Após as críticas do deputado estadual Sandro Régis (DEM), a Secretaria da Educação do Estado esclareceu, em nota, que "não há privatização na rede estadual de ensino".
O democrata reclamou da publicação da Portaria 770, uma chamada pública para que Organizações Sociais (OS) assumam a gestão administrativa de escolas públicas em Salvador, Alagoinhas, Ilhéus e Itabuna.
Segundo o deputado da bancada de oposição, professores e estudantes estariam se manifestando nas redes sociais para exigir a revogação da medida.
"O projeto de parceria com o Programa Estadual de Organizações Sociais tem o objetivo de dar suporte administrativo e operacional às unidades escolares em serviços como limpeza, alimentação e manutenção preventiva e corretiva.
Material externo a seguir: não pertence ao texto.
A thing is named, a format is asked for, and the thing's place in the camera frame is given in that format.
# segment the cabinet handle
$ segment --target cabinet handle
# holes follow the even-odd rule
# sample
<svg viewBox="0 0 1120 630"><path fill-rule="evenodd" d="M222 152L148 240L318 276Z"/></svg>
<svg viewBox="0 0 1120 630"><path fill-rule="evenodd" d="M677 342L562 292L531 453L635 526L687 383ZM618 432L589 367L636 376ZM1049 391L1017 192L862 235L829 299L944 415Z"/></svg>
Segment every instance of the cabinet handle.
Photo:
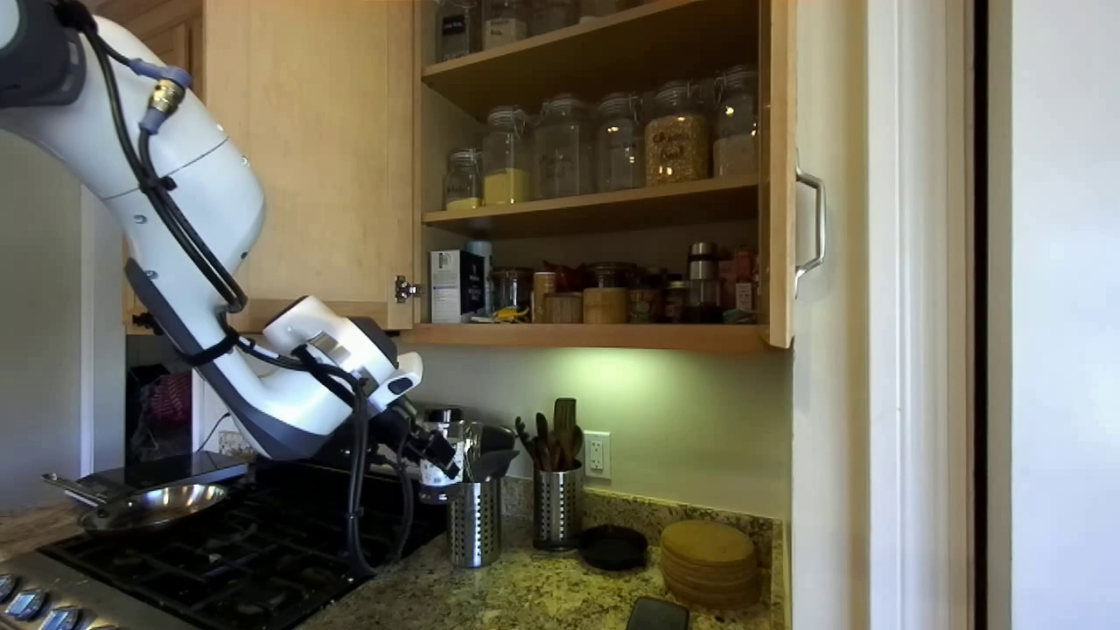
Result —
<svg viewBox="0 0 1120 630"><path fill-rule="evenodd" d="M798 172L798 186L811 191L811 256L796 268L796 283L803 283L805 275L826 262L826 184L811 172Z"/></svg>

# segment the utensil holder
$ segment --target utensil holder
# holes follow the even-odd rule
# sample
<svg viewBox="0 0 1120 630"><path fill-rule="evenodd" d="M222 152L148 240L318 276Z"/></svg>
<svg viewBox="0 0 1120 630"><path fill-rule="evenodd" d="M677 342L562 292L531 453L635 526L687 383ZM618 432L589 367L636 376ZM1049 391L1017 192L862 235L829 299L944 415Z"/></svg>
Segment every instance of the utensil holder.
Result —
<svg viewBox="0 0 1120 630"><path fill-rule="evenodd" d="M467 481L453 491L449 538L456 568L488 568L500 558L500 481Z"/></svg>
<svg viewBox="0 0 1120 630"><path fill-rule="evenodd" d="M583 468L539 468L531 481L531 544L568 551L583 522Z"/></svg>

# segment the electrical outlet
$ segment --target electrical outlet
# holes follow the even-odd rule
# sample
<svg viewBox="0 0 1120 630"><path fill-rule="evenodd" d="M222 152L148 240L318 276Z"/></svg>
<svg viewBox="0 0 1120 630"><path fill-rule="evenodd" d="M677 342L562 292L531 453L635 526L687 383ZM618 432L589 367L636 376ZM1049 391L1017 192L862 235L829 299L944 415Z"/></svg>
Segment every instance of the electrical outlet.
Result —
<svg viewBox="0 0 1120 630"><path fill-rule="evenodd" d="M608 432L583 432L583 473L589 481L608 481Z"/></svg>

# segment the wooden shelf
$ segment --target wooden shelf
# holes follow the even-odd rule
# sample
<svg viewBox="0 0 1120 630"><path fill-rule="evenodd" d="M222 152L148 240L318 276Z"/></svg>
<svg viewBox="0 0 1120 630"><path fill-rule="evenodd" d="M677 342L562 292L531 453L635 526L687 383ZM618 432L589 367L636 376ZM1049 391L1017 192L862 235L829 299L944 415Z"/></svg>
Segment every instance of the wooden shelf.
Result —
<svg viewBox="0 0 1120 630"><path fill-rule="evenodd" d="M422 83L484 118L493 104L534 109L555 93L589 102L651 93L666 79L705 79L761 51L752 0L649 0L642 8L457 57L422 69Z"/></svg>
<svg viewBox="0 0 1120 630"><path fill-rule="evenodd" d="M615 348L615 349L688 349L688 355L765 355L763 325L415 325L402 348L457 349L549 349L549 348Z"/></svg>
<svg viewBox="0 0 1120 630"><path fill-rule="evenodd" d="M524 240L743 220L755 207L755 191L755 178L705 178L657 191L531 200L519 207L429 209L422 214L422 226L457 235Z"/></svg>

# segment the granite countertop
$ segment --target granite countertop
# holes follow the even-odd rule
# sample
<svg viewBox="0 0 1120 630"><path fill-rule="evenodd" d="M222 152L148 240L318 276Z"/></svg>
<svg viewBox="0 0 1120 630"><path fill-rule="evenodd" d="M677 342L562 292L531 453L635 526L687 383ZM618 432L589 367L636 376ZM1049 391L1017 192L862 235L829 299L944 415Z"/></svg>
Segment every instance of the granite countertop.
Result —
<svg viewBox="0 0 1120 630"><path fill-rule="evenodd" d="M531 551L531 526L504 519L504 551L478 571L453 568L449 538L385 568L367 585L321 611L309 630L349 626L456 626L456 630L625 630L642 598L677 601L657 571L657 545L644 571L594 571L574 551ZM693 630L777 630L769 611L705 613Z"/></svg>
<svg viewBox="0 0 1120 630"><path fill-rule="evenodd" d="M593 522L636 526L651 544L660 519L693 514L688 509L657 509L636 501L594 501ZM371 580L353 590L313 618L309 630L349 630L349 626L456 626L456 630L622 630L630 605L642 596L668 598L657 545L644 571L594 571L574 551L549 552L531 545L531 522L516 510L504 519L504 551L478 571L453 568L449 538L434 538L402 563L381 568ZM65 538L78 522L65 509L41 509L28 514L0 514L0 559ZM765 552L780 552L773 522L748 519L744 534ZM761 563L761 596L744 613L693 611L693 630L785 630L785 590L780 568Z"/></svg>

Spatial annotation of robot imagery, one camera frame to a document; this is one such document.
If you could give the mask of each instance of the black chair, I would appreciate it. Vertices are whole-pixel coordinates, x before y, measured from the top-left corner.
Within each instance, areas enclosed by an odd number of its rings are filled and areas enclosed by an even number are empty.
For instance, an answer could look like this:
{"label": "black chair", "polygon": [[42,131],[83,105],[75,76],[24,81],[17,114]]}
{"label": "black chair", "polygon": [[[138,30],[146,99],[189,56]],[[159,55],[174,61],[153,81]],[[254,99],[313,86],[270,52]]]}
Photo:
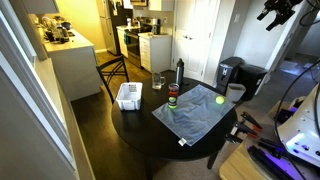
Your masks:
{"label": "black chair", "polygon": [[102,79],[103,84],[105,85],[112,104],[114,103],[114,97],[109,88],[111,79],[113,76],[126,76],[127,82],[129,82],[129,76],[126,68],[126,64],[124,62],[123,56],[116,57],[115,59],[105,62],[101,65],[97,66],[98,73]]}

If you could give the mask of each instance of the white wall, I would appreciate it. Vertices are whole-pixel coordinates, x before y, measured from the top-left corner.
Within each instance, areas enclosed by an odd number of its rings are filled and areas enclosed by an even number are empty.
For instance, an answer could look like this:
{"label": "white wall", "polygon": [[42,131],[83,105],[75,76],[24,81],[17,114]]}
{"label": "white wall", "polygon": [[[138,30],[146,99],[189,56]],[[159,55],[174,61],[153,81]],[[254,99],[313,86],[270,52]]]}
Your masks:
{"label": "white wall", "polygon": [[297,49],[297,53],[307,54],[311,56],[320,57],[320,23],[314,24],[310,27],[307,35],[304,37],[300,46]]}
{"label": "white wall", "polygon": [[0,72],[0,179],[76,179],[3,69]]}
{"label": "white wall", "polygon": [[220,2],[215,29],[212,30],[212,42],[203,79],[203,82],[210,85],[215,85],[215,74],[220,62],[235,2],[235,0],[221,0]]}
{"label": "white wall", "polygon": [[227,32],[225,44],[223,46],[220,61],[234,55],[237,48],[241,30],[247,18],[251,0],[237,0],[232,12],[232,17]]}
{"label": "white wall", "polygon": [[56,0],[56,2],[60,13],[47,16],[58,15],[66,18],[71,22],[72,28],[94,44],[95,50],[106,49],[95,0]]}
{"label": "white wall", "polygon": [[271,31],[266,30],[266,27],[273,22],[275,12],[270,12],[262,21],[257,20],[264,8],[264,2],[252,0],[234,53],[234,56],[243,58],[246,63],[262,68],[266,67],[285,28],[285,25],[278,25]]}

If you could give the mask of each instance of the door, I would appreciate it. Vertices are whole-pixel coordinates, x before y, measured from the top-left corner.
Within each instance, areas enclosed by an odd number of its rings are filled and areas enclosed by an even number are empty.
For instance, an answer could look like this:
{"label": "door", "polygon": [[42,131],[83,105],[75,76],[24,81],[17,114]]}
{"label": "door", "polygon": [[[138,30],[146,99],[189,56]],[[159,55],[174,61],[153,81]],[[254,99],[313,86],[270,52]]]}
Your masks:
{"label": "door", "polygon": [[209,31],[209,0],[179,0],[176,10],[176,32],[174,62],[172,68],[181,58],[184,65],[184,76],[203,80],[204,64],[207,57]]}
{"label": "door", "polygon": [[112,30],[111,19],[100,17],[100,22],[101,22],[101,27],[102,27],[106,48],[109,52],[115,55],[117,54],[117,50],[116,50],[116,43],[114,40],[114,35]]}

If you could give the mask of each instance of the kitchen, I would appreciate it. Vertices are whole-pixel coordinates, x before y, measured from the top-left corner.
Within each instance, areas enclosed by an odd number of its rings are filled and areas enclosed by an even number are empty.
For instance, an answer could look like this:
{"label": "kitchen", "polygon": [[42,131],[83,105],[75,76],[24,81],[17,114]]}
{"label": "kitchen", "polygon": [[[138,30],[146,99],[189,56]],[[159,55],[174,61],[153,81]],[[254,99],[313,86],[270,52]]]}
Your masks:
{"label": "kitchen", "polygon": [[[95,51],[97,51],[97,50],[105,51],[106,47],[103,45],[103,41],[99,41],[99,40],[103,39],[102,38],[103,36],[102,36],[102,30],[100,31],[101,28],[100,28],[100,24],[99,24],[98,13],[97,13],[97,10],[96,10],[96,4],[93,3],[92,1],[90,1],[90,2],[89,1],[83,1],[81,4],[78,3],[78,1],[73,1],[73,2],[69,1],[68,3],[69,3],[68,7],[77,7],[78,12],[76,13],[76,15],[70,15],[70,14],[68,14],[69,12],[72,11],[70,8],[61,7],[62,9],[60,9],[60,12],[62,13],[63,10],[64,10],[64,12],[66,12],[66,14],[63,15],[63,17],[65,17],[66,19],[70,20],[70,22],[72,22],[73,27],[82,36],[84,36],[86,39],[91,41],[92,44],[94,44]],[[217,19],[217,25],[216,26],[219,27],[219,29],[217,31],[215,31],[215,33],[220,31],[220,33],[218,34],[219,37],[221,37],[221,35],[227,36],[228,28],[226,28],[226,26],[228,26],[228,25],[225,25],[225,22],[228,22],[228,21],[230,21],[230,19],[232,19],[231,16],[232,16],[232,11],[233,11],[232,8],[229,9],[229,7],[230,7],[229,5],[231,5],[232,7],[234,6],[234,4],[232,4],[230,2],[225,3],[225,4],[223,4],[223,2],[221,2],[220,8],[222,8],[222,7],[225,8],[224,12],[228,12],[229,16],[228,17],[224,16],[222,18],[224,20],[224,22],[220,22],[221,19],[219,19],[219,18]],[[137,12],[137,14],[136,14],[137,16],[139,16],[140,13],[141,13],[142,15],[145,15],[145,16],[148,16],[148,17],[154,17],[154,16],[161,17],[161,18],[167,17],[168,18],[167,19],[168,20],[167,24],[168,25],[171,24],[171,27],[173,26],[173,22],[174,22],[173,21],[173,19],[174,19],[174,17],[173,17],[174,13],[173,12],[149,12],[146,8],[135,8],[134,9],[134,13],[136,13],[136,12]],[[219,62],[219,60],[221,58],[220,57],[221,56],[221,52],[218,52],[218,50],[219,49],[220,50],[223,49],[223,44],[224,44],[225,40],[221,40],[221,39],[217,40],[217,39],[213,38],[213,41],[214,41],[213,44],[215,44],[214,53],[211,53],[209,58],[212,58],[215,61],[210,61],[209,63],[207,63],[207,67],[208,68],[211,67],[210,64],[214,64],[213,67],[217,66],[217,64],[218,64],[218,62]],[[224,52],[224,53],[225,53],[224,54],[225,56],[228,56],[226,54],[232,54],[233,55],[233,53],[230,53],[230,52],[229,53]],[[210,78],[211,79],[209,79],[207,81],[210,84],[212,84],[214,76],[210,75]]]}

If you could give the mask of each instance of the stove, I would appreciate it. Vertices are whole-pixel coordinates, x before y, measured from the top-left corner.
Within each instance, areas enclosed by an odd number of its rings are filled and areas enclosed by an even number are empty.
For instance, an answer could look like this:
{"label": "stove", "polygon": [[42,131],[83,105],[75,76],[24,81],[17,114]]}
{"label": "stove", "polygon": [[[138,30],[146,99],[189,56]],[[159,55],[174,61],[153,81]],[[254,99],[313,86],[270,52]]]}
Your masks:
{"label": "stove", "polygon": [[144,25],[136,29],[127,29],[126,33],[126,43],[128,50],[128,60],[132,64],[141,68],[141,58],[140,58],[140,45],[139,45],[139,33],[151,32],[152,26]]}
{"label": "stove", "polygon": [[126,32],[126,33],[132,33],[132,34],[138,35],[139,33],[151,32],[151,30],[152,30],[152,26],[145,25],[145,26],[142,26],[142,27],[140,27],[140,28],[126,29],[125,32]]}

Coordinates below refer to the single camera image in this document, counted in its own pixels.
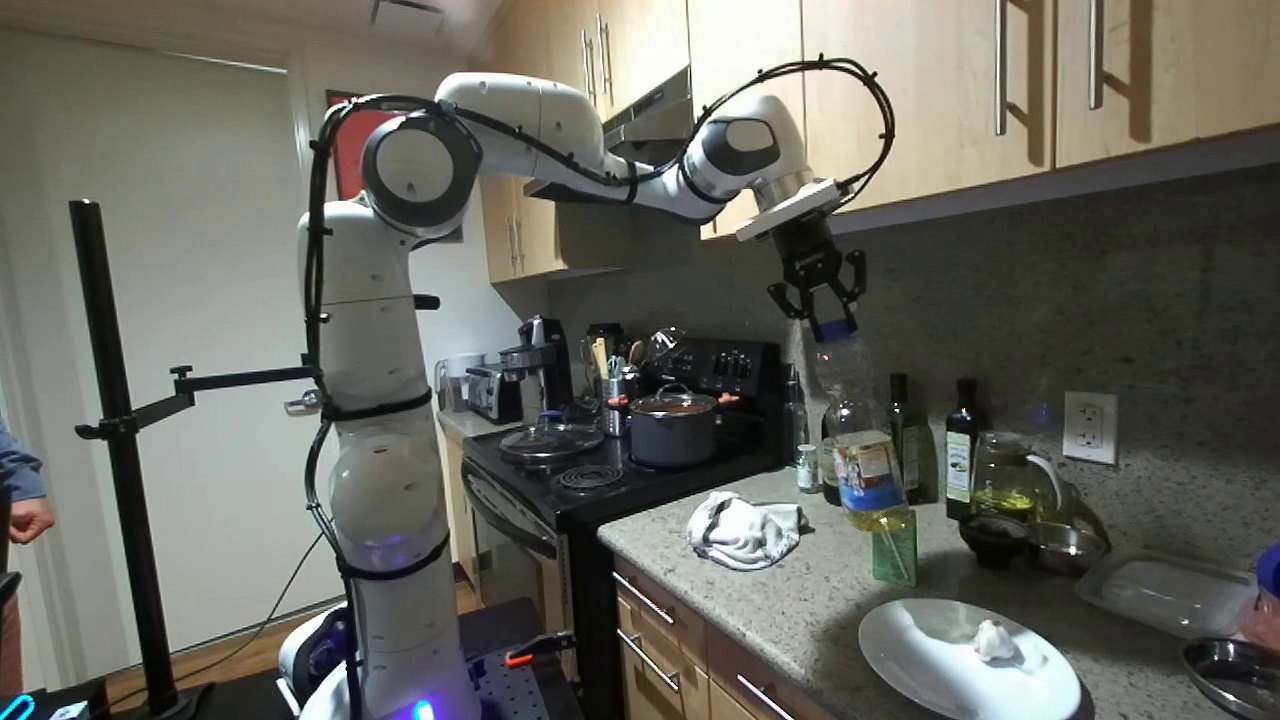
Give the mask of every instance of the white dish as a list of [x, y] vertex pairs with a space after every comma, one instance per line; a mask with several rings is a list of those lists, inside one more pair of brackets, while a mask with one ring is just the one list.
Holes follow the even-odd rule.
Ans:
[[[985, 666], [972, 637], [1003, 624], [1014, 660]], [[1064, 720], [1079, 707], [1076, 670], [1043, 637], [959, 599], [888, 599], [854, 630], [862, 660], [898, 696], [941, 717]]]

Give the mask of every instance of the ceiling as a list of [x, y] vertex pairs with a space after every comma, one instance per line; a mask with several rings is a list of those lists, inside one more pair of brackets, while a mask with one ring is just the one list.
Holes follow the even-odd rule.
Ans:
[[205, 0], [207, 8], [473, 52], [502, 0]]

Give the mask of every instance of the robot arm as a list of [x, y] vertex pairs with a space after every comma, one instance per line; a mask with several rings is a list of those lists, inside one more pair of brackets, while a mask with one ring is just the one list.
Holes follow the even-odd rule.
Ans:
[[[823, 221], [892, 144], [883, 91], [877, 102], [883, 150], [848, 179], [814, 179], [782, 105], [741, 91], [713, 105], [663, 170], [613, 157], [574, 89], [528, 78], [460, 72], [433, 102], [360, 97], [325, 117], [303, 221], [306, 370], [325, 410], [306, 454], [306, 514], [335, 552], [347, 610], [303, 624], [278, 653], [278, 693], [300, 720], [479, 717], [453, 624], [442, 480], [407, 279], [407, 252], [460, 226], [477, 176], [528, 176], [694, 226], [751, 188], [761, 218], [741, 242], [775, 242], [782, 279], [773, 299], [823, 340], [830, 324], [850, 324], [860, 295], [860, 273], [842, 279], [848, 257]], [[395, 112], [364, 150], [364, 206], [325, 206], [333, 137], [364, 110]], [[341, 456], [319, 493], [328, 430]]]
[[364, 152], [373, 212], [433, 242], [460, 226], [477, 176], [508, 173], [560, 192], [640, 206], [679, 221], [713, 221], [737, 192], [751, 192], [761, 218], [737, 242], [773, 235], [782, 279], [773, 299], [808, 319], [823, 340], [830, 324], [850, 324], [862, 290], [860, 257], [834, 252], [823, 221], [854, 195], [892, 150], [892, 110], [881, 85], [850, 62], [808, 62], [782, 72], [841, 70], [862, 80], [883, 117], [881, 157], [842, 185], [814, 179], [794, 121], [775, 97], [721, 102], [663, 170], [613, 157], [582, 91], [502, 72], [456, 72], [433, 102], [386, 121]]

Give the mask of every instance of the oven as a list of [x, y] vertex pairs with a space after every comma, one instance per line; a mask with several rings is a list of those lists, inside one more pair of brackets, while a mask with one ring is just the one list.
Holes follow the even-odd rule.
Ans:
[[531, 599], [538, 634], [567, 630], [563, 548], [546, 521], [537, 516], [514, 493], [462, 465], [477, 542], [477, 593], [479, 603]]
[[[761, 344], [709, 349], [761, 356]], [[709, 356], [694, 356], [679, 370], [700, 372], [684, 381], [688, 387], [725, 393], [715, 387], [725, 381], [715, 370], [733, 370], [741, 386], [743, 364], [709, 364]], [[511, 433], [462, 441], [460, 476], [477, 521], [479, 599], [498, 603], [524, 595], [538, 610], [544, 634], [570, 634], [574, 649], [560, 653], [560, 670], [574, 684], [587, 720], [621, 717], [613, 552], [594, 542], [594, 528], [789, 465], [793, 454], [761, 436], [761, 430], [780, 430], [761, 399], [761, 387], [780, 387], [773, 381], [775, 372], [761, 372], [756, 393], [743, 393], [749, 405], [725, 410], [729, 417], [715, 426], [721, 447], [694, 467], [643, 467], [630, 465], [623, 441], [601, 441], [546, 473], [528, 467], [502, 447]]]

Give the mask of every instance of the tile backsplash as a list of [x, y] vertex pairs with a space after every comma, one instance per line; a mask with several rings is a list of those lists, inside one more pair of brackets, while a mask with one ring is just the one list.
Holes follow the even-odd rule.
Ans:
[[[877, 370], [933, 426], [957, 378], [997, 430], [1058, 456], [1064, 393], [1121, 399], [1115, 467], [1058, 461], [1121, 548], [1253, 566], [1280, 542], [1280, 170], [841, 235], [866, 252], [854, 318]], [[773, 338], [775, 260], [704, 257], [651, 228], [651, 260], [551, 290], [567, 327], [621, 319]]]

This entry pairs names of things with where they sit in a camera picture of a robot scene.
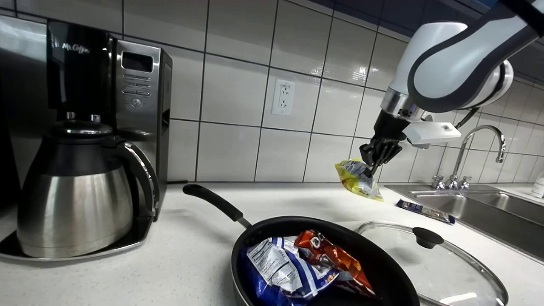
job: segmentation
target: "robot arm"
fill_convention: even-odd
[[[512,54],[544,35],[544,0],[502,0],[480,21],[422,25],[398,64],[374,137],[361,145],[367,176],[401,150],[400,142],[425,145],[459,137],[451,122],[429,111],[475,108],[500,98],[514,81]]]

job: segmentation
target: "sink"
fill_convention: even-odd
[[[544,261],[544,205],[490,184],[469,190],[432,190],[429,184],[386,184],[427,207],[458,217],[529,256]]]

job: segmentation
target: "lid handle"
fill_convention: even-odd
[[[424,247],[434,247],[435,244],[442,244],[444,237],[427,227],[413,227],[413,234],[417,235],[418,244]]]

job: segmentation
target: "wall outlet cover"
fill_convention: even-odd
[[[288,79],[276,81],[272,113],[291,115],[294,99],[294,82]]]

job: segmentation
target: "glass lid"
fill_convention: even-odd
[[[407,271],[424,306],[505,306],[500,278],[473,254],[425,227],[366,222],[357,229]]]
Com isto, os gestores escolares receberão o suporte administrativo e operacional, tendo melhores condições de trabalho para o desenvolvimento das práticas pedagógicas e do processo de ensino e aprendizagem dos estudantes", defende a secretaria, em nota.
A secretaria ainda alega que as escolas continuarão sendo públicas e gratuitas. "A Secretaria da Educação continuará definindo as políticas pedagógicas e os resultados a serem alcançados pelas escolas. Os diretores continuarão liderando e tomando as decisões em suas escolas. A diferença é que haverá um parceiro para auxiliar na prestação de serviços de suporte de maneira mais eficiente", afirma a pasta.